И с какой нежностью вспоминала ты чисто московские вечера, когда почти не рассчитывается и не подсчитывается, сколько народу пришло, когда не смотрят на часы и говорят, говорят, покуда есть о чем говорить, и хочется быть вместе.
Зато здесь ты научилась не отворачиваться от жестоких сцен в кино. И даже почувствовала в себе липкий ужас, желание смотреть еще и еще. И этот род влечения, припечатала ты себя, самое растлевающее в них.
«Есть одна страшная вещь, коренящаяся в самой глубине протестантского мировоззрения: избранность в земных делах и земной успех есть свидетельство избранности Богом, а неуспех — заслуженное наказание».

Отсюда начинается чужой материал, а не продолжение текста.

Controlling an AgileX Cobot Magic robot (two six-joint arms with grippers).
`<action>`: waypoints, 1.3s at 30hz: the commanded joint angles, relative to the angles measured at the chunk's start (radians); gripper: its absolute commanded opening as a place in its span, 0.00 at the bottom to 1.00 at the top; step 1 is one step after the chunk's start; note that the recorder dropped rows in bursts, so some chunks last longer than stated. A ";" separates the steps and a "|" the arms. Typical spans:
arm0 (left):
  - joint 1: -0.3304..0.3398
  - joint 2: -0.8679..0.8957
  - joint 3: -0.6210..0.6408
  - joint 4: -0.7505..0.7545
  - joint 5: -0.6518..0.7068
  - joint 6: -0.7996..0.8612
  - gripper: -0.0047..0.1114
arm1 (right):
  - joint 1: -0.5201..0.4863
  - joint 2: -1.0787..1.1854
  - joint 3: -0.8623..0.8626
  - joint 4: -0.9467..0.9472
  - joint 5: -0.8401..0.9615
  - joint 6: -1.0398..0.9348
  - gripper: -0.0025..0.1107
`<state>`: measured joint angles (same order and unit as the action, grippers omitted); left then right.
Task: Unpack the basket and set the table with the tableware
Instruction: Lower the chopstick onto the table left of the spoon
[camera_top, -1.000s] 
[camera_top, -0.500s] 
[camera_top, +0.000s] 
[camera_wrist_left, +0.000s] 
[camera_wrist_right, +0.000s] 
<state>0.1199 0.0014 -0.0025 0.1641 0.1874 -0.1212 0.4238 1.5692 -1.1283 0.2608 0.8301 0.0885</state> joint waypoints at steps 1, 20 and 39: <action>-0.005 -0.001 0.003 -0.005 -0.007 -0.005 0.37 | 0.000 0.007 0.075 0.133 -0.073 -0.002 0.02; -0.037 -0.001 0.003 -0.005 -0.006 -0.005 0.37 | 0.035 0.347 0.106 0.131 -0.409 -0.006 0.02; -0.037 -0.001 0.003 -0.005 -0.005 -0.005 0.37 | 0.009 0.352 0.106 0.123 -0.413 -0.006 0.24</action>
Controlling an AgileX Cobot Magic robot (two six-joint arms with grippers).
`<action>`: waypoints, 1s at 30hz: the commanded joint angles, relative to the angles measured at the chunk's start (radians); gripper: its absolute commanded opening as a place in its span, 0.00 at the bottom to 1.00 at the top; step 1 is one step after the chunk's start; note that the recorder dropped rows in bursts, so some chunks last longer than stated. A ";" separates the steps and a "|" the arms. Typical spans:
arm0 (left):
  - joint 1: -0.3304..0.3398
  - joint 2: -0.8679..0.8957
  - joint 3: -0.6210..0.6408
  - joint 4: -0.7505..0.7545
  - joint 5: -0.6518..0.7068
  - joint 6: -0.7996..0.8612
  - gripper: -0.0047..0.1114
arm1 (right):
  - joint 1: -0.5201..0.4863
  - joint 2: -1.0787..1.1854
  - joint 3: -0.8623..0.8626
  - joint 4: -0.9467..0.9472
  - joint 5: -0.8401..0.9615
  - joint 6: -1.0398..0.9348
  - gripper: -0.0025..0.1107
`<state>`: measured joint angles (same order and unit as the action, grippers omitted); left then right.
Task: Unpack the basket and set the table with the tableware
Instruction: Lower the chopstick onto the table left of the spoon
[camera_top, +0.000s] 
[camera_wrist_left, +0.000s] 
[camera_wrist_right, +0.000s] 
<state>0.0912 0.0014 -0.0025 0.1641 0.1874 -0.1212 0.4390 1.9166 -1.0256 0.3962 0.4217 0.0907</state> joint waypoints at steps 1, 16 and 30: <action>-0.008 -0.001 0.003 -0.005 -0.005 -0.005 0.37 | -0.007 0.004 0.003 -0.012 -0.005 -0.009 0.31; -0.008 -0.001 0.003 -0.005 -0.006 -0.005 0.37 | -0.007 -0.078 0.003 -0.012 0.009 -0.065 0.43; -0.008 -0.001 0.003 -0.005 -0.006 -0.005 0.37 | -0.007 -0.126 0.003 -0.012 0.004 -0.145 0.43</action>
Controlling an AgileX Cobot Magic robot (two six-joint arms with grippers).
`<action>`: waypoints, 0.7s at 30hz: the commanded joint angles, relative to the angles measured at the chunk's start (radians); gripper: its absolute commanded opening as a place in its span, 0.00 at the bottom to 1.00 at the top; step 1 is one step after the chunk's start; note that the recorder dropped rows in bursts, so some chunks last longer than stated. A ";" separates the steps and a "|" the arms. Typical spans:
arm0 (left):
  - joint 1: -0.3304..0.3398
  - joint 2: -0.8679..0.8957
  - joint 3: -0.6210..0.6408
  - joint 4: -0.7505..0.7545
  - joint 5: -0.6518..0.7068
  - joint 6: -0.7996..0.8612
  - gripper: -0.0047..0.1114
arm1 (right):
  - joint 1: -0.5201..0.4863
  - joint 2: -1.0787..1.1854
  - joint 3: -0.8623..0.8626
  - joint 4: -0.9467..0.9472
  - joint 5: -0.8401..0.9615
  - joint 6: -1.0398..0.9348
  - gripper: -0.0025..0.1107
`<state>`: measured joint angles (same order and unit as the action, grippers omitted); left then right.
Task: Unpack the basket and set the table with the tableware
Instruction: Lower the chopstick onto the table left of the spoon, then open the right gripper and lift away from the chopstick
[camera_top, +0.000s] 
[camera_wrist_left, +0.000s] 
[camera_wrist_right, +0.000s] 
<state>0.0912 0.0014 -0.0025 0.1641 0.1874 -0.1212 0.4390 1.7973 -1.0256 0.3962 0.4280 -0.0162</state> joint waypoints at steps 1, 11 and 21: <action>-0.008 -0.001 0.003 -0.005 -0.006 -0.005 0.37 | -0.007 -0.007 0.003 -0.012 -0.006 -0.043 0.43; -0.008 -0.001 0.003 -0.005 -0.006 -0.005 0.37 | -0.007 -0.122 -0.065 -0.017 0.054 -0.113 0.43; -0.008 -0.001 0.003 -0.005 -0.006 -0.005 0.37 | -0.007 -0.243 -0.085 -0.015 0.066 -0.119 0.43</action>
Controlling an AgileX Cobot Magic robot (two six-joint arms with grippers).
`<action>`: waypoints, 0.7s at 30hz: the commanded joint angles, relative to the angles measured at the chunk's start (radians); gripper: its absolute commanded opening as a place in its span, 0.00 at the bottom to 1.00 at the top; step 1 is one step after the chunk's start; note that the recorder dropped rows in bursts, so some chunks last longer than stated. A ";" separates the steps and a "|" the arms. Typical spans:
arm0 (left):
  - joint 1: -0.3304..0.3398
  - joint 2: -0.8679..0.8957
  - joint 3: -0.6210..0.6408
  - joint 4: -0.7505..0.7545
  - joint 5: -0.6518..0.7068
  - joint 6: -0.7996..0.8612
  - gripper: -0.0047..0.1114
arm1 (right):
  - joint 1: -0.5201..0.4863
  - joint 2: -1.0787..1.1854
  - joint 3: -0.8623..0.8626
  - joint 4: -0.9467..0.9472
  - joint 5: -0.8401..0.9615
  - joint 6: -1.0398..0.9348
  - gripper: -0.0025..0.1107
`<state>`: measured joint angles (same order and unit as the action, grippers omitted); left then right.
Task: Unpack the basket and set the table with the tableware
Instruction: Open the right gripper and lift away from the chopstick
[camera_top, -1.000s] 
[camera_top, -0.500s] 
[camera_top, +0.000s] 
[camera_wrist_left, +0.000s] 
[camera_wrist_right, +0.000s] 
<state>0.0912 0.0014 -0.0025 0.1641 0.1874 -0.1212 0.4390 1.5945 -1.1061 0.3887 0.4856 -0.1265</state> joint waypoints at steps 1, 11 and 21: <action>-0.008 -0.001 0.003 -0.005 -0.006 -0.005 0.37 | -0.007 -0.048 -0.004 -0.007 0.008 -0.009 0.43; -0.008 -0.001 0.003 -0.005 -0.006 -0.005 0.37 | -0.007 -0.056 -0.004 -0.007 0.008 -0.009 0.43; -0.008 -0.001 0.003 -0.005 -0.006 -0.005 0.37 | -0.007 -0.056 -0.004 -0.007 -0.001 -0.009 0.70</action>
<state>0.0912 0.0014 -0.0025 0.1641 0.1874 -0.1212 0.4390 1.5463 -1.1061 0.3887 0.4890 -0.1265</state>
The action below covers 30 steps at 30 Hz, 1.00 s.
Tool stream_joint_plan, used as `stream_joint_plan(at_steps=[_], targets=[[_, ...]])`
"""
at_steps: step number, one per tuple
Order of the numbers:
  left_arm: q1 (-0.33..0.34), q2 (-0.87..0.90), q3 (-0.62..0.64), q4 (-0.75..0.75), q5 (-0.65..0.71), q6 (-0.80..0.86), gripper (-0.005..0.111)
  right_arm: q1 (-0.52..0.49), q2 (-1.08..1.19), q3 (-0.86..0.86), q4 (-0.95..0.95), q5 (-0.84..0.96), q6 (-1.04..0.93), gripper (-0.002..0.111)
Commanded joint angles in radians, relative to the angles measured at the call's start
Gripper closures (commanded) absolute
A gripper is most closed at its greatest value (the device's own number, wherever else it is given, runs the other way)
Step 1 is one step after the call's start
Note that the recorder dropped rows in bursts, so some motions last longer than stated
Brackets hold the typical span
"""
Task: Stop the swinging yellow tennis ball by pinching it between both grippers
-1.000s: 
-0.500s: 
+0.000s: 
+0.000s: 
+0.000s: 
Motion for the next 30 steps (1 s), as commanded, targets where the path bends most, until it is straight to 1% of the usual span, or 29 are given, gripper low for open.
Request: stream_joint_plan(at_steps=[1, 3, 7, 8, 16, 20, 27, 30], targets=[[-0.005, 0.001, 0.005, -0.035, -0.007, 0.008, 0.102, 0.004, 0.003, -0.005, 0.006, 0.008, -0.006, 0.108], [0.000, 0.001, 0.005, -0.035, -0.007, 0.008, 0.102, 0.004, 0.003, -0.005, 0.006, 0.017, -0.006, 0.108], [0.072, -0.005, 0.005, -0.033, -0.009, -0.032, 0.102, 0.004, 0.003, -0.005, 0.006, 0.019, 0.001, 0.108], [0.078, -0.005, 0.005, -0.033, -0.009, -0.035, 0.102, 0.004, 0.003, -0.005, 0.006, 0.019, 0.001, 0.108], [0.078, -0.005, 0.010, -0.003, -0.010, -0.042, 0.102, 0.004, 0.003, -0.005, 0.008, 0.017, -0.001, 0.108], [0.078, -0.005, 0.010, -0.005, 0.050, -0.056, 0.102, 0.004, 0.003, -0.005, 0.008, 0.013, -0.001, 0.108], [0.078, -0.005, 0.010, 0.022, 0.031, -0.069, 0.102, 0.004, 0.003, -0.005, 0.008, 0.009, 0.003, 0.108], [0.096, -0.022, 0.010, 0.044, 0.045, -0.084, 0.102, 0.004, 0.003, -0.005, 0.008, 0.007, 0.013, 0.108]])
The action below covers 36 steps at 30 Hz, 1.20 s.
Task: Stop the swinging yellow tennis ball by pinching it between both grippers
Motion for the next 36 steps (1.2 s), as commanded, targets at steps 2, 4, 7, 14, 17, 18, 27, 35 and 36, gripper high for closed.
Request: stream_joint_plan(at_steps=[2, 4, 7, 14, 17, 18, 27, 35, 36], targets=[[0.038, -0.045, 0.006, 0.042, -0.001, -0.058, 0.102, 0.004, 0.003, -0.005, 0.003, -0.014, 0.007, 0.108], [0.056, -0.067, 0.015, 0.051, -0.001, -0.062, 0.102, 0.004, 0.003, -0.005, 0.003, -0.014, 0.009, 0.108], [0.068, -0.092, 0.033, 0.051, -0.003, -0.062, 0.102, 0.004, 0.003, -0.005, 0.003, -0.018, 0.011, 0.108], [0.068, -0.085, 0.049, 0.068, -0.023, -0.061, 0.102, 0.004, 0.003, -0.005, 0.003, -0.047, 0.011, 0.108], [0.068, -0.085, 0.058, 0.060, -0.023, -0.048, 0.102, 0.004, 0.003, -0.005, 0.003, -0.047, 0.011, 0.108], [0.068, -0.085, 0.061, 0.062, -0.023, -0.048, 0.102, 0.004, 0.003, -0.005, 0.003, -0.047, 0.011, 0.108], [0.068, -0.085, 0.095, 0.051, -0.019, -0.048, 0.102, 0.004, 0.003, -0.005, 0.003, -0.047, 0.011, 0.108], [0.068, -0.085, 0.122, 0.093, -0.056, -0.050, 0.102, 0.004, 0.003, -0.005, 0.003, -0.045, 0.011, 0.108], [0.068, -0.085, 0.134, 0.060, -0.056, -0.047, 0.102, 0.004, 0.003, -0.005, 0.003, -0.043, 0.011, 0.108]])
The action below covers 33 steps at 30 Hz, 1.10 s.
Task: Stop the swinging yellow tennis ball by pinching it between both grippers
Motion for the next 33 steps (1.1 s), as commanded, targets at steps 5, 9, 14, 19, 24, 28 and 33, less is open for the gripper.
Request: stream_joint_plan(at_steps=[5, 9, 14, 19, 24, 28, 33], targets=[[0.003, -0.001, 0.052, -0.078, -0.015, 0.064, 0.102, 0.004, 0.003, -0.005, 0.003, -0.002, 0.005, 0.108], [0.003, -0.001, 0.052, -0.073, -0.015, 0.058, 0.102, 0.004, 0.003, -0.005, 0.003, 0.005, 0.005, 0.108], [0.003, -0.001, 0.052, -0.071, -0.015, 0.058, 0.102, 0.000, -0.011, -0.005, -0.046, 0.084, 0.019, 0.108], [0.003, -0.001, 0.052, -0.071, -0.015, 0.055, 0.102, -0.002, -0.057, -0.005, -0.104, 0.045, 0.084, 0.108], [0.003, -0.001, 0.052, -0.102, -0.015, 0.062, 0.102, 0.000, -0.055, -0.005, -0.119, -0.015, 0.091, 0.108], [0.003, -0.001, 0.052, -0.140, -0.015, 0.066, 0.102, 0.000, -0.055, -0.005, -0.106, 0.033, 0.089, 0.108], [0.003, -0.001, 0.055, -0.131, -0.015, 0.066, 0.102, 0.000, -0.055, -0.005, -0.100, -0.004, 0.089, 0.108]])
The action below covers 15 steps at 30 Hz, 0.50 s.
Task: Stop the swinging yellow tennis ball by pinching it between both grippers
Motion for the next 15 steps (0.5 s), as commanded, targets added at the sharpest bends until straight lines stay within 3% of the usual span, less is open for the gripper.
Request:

Да, жестоко. Но эта жестокость исключает ведь и жалость к себе, требует требовать прежде всего с себя, а это и есть то самое мужество, которое так восхищало тебя в певцах мусорных баков. Но ты слишком добрая и хорошая девочка, чтобы это принять в жизни, а не в искусстве. Ты даже называешь грязным свое тайное желание, чтобы в авиационной катастрофе вместо тебя погиб кто-то другой. И вместе с тем мысли о смерти наполняют тебя чувством спокойной боли, приятия неизбежности — как это и было у первых творцов красоты по-американски. И ты с завистью видишь, что у американцев нет нашей надрывной привязанности друг к другу. А я все с тем же изумлением и все с теми же слезами на глазах в стотысячный раз перечитываю твое грандиозное стихотворение, включенное кем-то в твою посмертную книгу.
Я не желаю умереть во сне,
или в наркозе, или без сознанья.
Уйти, как провалиться в душный снег, —
без памяти, без голоса, без знака.
Не надо мне поблажки забытья,
ни снисхождения, ни облегченья.
Не скрою — я всегда страшусь мученья,
но более страшусь незнанья я.
Дай, Господи, мне мужества посметь,
дай страшную, трагическую радость —
зови, как хочешь — карой иль наградой, —
в сознаньи полном честно встретить смерть.
Я не хочу лететь в конце пути,
словно слепец, не видящий ступеней,
смешно и жалко. Только постепенно
уверенно хочу по ним сойти.
Хочу узнать, кто производит вычет
меня из мира. Что там — тьма иль свет,
хочу следить все грани, все различья
меж тем, что было жизнь, и тем, что будет смерть.
И, может быть, в минуты расставанья,
В слабеющем дыханьи бытия —
И цель, и боль, и смысл существованья
с последним вздохом распознаю я.
Я преклоняюсь перед твоею высотой, но всем сердцем уповаю, что Господь, в которого я не верю, отказал в его просьбе прелестному ребенку, просящему о том, о чем он не имеет ни малейшего представления. Я уже много лет пытаюсь внушить себе, что ты умерла без мук — во сне, в наркозе или без сознанья, — иначе бы я не мог жить.
В моей любви к тебе есть и еще одна утешительная сторона: я никогда не видел тебя живой.